Each served model gets real inference optimizations (engage on CUDA, no-op on CPU): inference_mode always on (free latency + memory); precision="auto" (fp16/bf16 autocast — halves activation VRAM, tensor cores) or "int8" (dynamic quantization — halves weight memory again, CPU path, opt-in); cuda_graph=True (capture + replay the forward, which removes the kernel-launch overhead that makes "compiled tie eager" on small GPUs); channels_last for conv nets; a ResidencyManager that keeps K models hot on the GPU and pages the rest from CPU (G2N_SERVE_RESIDENT_MODELS=2); and admission control (G2N_SERVE_MAX_CONCURRENCY, G2N_SERVE_VRAM_FLOOR_MB) so a saturated 6 GB node returns 503 + Retry-After instead of OOM-crashing.

g2n.register_model("resnet", "torchscript:/m/resnet50.pt",
                   precision="auto", cuda_graph=True, channels_last=True, max_batch=16)
res = g2n.benchmark("resnet", sample, rounds=200)   # eager vs optimized, measured on YOUR box

g2n.benchmark / g2n-enterprise bench report median latency (p50/p95/p99), throughput and peak VRAM for eager vs optimized — measured on your hardware, never hardcoded. See docs/SERVING.md §4b.

Inference HTTP contract (stdlib server):

Method Path Auth Purpose
GET /v1/healthz liveness + uptime + ready-model count
GET /v1/models list models + per-model latency stats
GET /v1/models/<id> one model's info
GET /v1/metrics aggregate counters (JSON)
POST /v1/models/<id>/predict optional {inputs} -> {outputs, latency_ms}
POST /v1/models node token register + load a model entry

CLI mirror: g2n-enterprise register NAME SOURCE, ... models, ... predict NAME JSON, ... serve --port 8900.

Dynamic batching (Enterprise). When the license grants auto_batch, the runtime coalesces concurrent requests into one batched call within max_latency_ms, preserving per-caller order and length. Below Enterprise, models serve one item at a time (still fully functional).


Deploy the license server (runs immediately)

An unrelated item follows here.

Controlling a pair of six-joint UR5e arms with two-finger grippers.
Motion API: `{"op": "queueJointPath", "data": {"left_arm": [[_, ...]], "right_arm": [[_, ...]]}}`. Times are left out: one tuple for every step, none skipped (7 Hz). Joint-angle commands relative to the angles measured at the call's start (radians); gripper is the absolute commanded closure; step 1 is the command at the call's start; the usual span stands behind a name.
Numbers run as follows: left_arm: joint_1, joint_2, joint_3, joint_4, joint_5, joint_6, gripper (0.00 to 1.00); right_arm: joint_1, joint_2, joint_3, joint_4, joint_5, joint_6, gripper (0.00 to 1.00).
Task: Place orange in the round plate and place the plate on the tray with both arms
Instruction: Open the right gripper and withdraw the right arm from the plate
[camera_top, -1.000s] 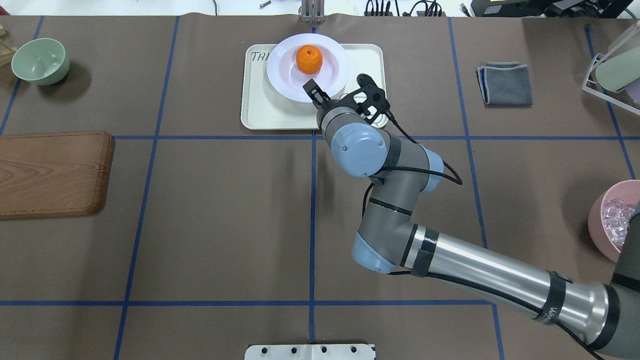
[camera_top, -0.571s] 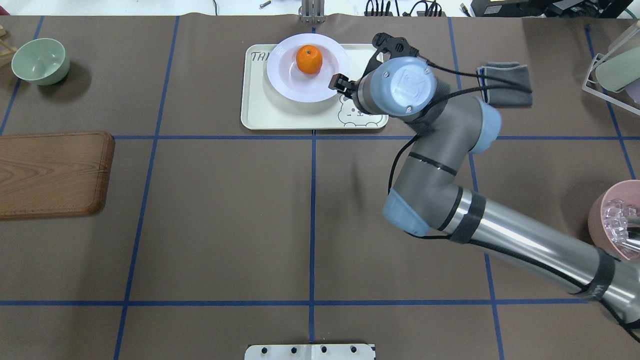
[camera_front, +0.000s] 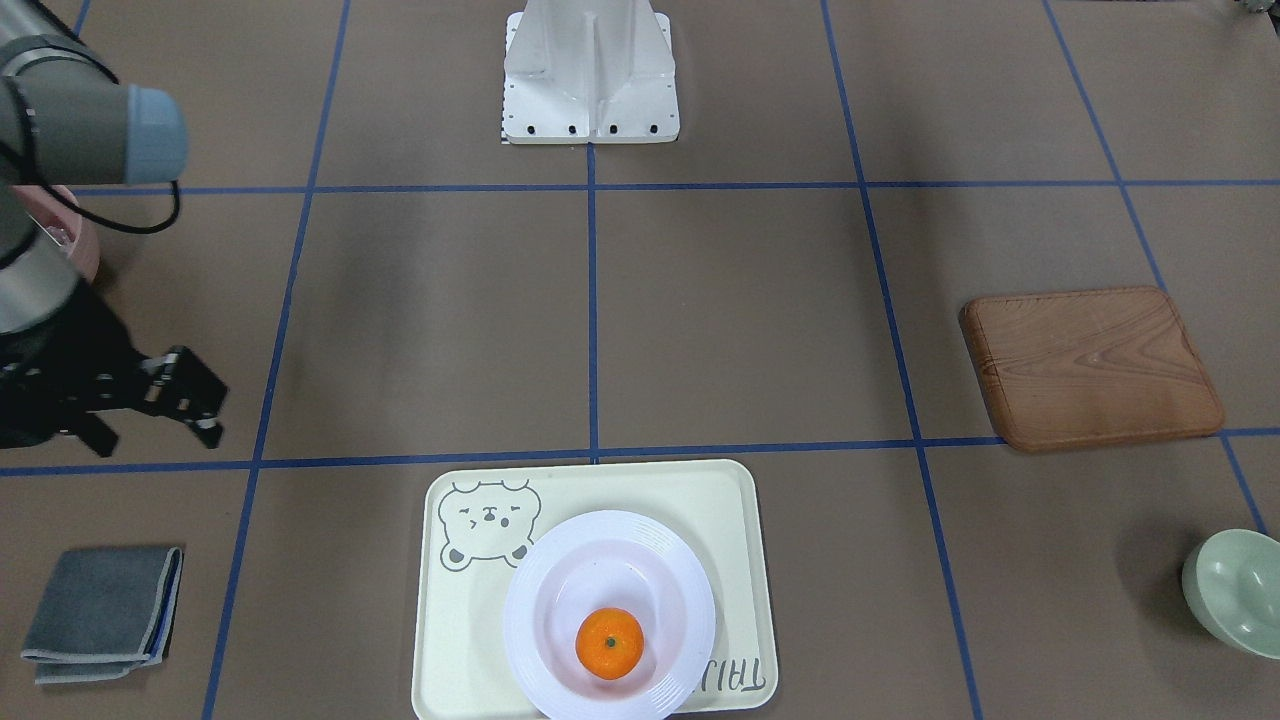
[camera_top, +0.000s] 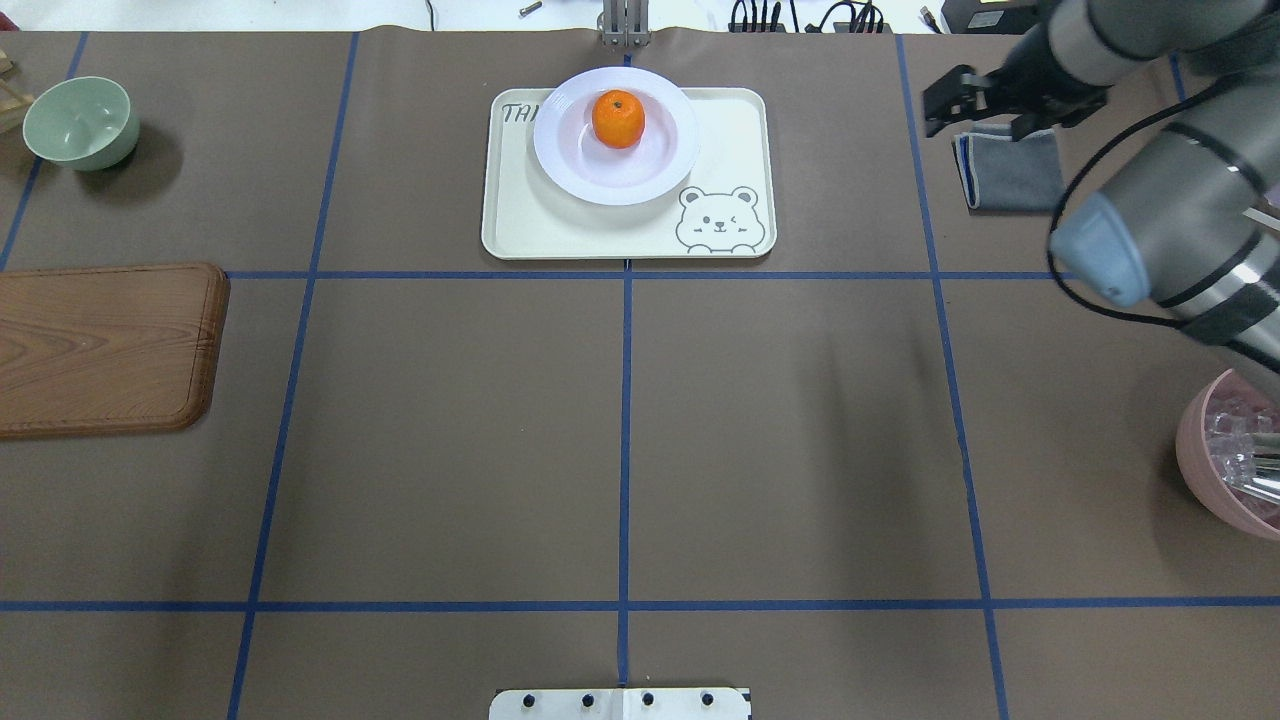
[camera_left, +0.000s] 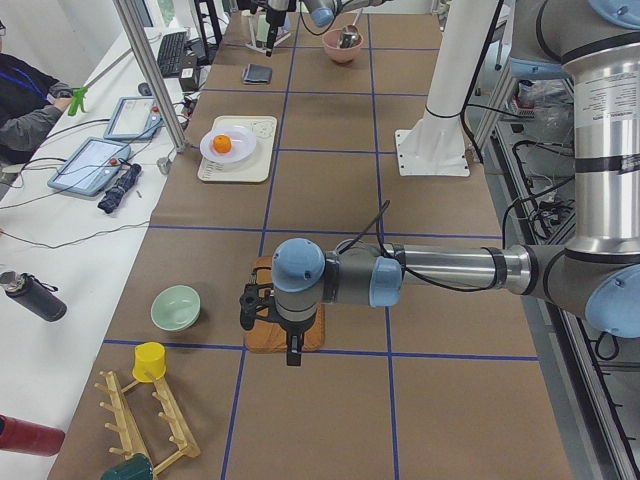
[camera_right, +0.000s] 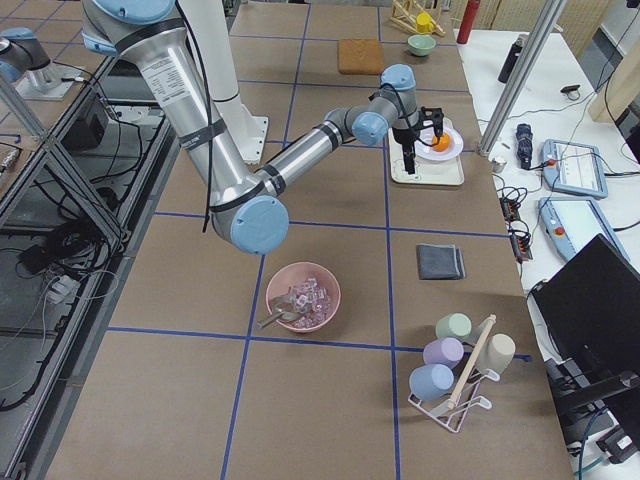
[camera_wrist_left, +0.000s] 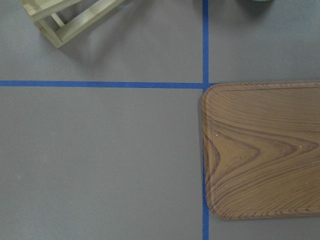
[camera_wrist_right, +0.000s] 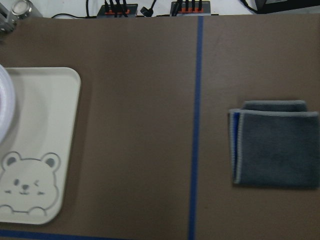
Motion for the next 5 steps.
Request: {"op": "queueJointPath", "data": {"left_arm": [[0.023, -0.010, -0.034, 0.040, 0.005, 0.018, 0.02], [0.022, -0.010, -0.037, 0.039, 0.005, 0.018, 0.02], [0.022, 0.000, -0.037, 0.023, 0.009, 0.019, 0.02], [0.022, 0.015, -0.037, 0.020, 0.000, 0.019, 0.02], [0.022, 0.013, -0.026, 0.023, -0.002, 0.013, 0.02]], "right_arm": [[0.187, -0.208, -0.010, -0.007, 0.072, -0.398, 0.00], [0.255, -0.269, -0.015, -0.053, 0.120, -0.538, 0.00], [0.319, -0.340, -0.004, -0.088, 0.194, -0.628, 0.00], [0.334, -0.412, 0.004, -0.072, 0.223, -0.639, 0.00], [0.337, -0.426, -0.002, -0.073, 0.202, -0.630, 0.00]]}}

Pure Python stdlib (only cryptography for signing). No web framework, no DB server.

cd license_server
pip install cryptography
cp .env.example .env            # set a strong G2N_ADMIN_TOKEN
python3 mint.py keygen          # generate YOUR signing key (rotate the demo one!)
#   -> paste the printed public key into g2n_enterprise/licensing/_pubkey.py
./run.sh                        # serves http://0.0.0.0:8800  (+ dashboard at /)

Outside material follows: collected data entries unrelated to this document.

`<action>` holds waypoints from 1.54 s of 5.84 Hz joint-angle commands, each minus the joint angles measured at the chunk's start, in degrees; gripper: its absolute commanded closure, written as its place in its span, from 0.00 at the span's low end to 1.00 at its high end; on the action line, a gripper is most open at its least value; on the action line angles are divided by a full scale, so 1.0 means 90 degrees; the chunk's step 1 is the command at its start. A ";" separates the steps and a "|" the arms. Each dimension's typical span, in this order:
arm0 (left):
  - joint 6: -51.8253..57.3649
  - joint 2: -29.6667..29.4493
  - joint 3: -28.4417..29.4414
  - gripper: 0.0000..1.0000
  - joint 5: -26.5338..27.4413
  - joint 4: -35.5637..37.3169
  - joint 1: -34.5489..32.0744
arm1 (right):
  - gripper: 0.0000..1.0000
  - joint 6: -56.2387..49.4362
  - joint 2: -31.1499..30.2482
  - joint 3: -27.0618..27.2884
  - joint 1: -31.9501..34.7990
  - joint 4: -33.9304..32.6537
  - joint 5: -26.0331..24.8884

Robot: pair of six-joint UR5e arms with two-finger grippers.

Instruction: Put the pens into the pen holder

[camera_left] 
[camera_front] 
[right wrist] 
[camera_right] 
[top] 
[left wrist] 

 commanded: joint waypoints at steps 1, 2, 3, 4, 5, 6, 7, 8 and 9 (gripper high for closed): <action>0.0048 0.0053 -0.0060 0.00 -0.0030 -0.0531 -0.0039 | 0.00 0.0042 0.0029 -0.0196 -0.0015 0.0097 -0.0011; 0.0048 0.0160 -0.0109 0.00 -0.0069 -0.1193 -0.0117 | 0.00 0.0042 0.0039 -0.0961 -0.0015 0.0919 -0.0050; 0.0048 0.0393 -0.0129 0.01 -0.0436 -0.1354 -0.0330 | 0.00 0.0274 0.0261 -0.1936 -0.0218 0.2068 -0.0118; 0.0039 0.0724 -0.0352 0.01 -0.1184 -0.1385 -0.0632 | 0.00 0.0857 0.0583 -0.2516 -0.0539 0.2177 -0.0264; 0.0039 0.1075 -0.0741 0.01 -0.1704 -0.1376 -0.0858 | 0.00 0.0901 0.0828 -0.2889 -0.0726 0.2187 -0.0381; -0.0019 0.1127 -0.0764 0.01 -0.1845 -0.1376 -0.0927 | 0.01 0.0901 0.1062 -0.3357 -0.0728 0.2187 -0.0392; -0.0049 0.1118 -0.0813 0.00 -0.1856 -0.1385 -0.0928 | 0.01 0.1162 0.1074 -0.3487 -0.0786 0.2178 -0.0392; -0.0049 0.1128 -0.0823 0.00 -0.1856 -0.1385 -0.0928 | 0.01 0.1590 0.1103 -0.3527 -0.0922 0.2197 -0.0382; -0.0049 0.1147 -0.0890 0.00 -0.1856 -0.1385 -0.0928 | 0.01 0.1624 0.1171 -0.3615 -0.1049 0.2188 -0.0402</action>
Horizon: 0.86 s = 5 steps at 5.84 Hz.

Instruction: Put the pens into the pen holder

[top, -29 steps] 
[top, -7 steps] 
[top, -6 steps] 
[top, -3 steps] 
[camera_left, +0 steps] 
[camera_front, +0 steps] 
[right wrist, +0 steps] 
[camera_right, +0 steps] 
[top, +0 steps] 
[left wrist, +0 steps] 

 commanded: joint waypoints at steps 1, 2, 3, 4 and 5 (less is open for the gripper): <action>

Mint and inspect licenses:

python3 mint.py issue --tier enterprise --seats 25 --days 365 --email acme@co.com
python3 mint.py list

License-server API

Method Path Auth Purpose
POST /v1/activate {key, machine_id} -> signed token
POST /v1/trial {machine_id, email?} -> 14-day hardware-bound trial
POST /v1/validate {token} -> server-side verify
POST /v1/checkout {tier, billing, email} -> Paddle checkout URL
POST /v1/paddle/webhook Paddle sig mint/cancel on subscription + transaction events
POST /v1/portal {key} -> Paddle Customer Portal URL (self-service)
POST /v1/license/lookup {key} -> single masked license row (key is the credential)
GET /v1/catalog tiers + pricing (used by WordPress)
GET /v1/health uptime + status (status widget)
GET /v1/version latest client version + info_url (auto-update channel)
GET /v1/admin/licenses admin list
POST /v1/admin/licenses admin mint a key
POST /v1/admin/licenses/<KEY>/revoke admin revoke
GET /v1/admin/outbox admin recent license-delivery emails
GET /v1/admin/subscriptions admin active subscriptions

Admin auth: X-Admin-Token: <token> or Authorization: Bearer <token> (compared in constant time).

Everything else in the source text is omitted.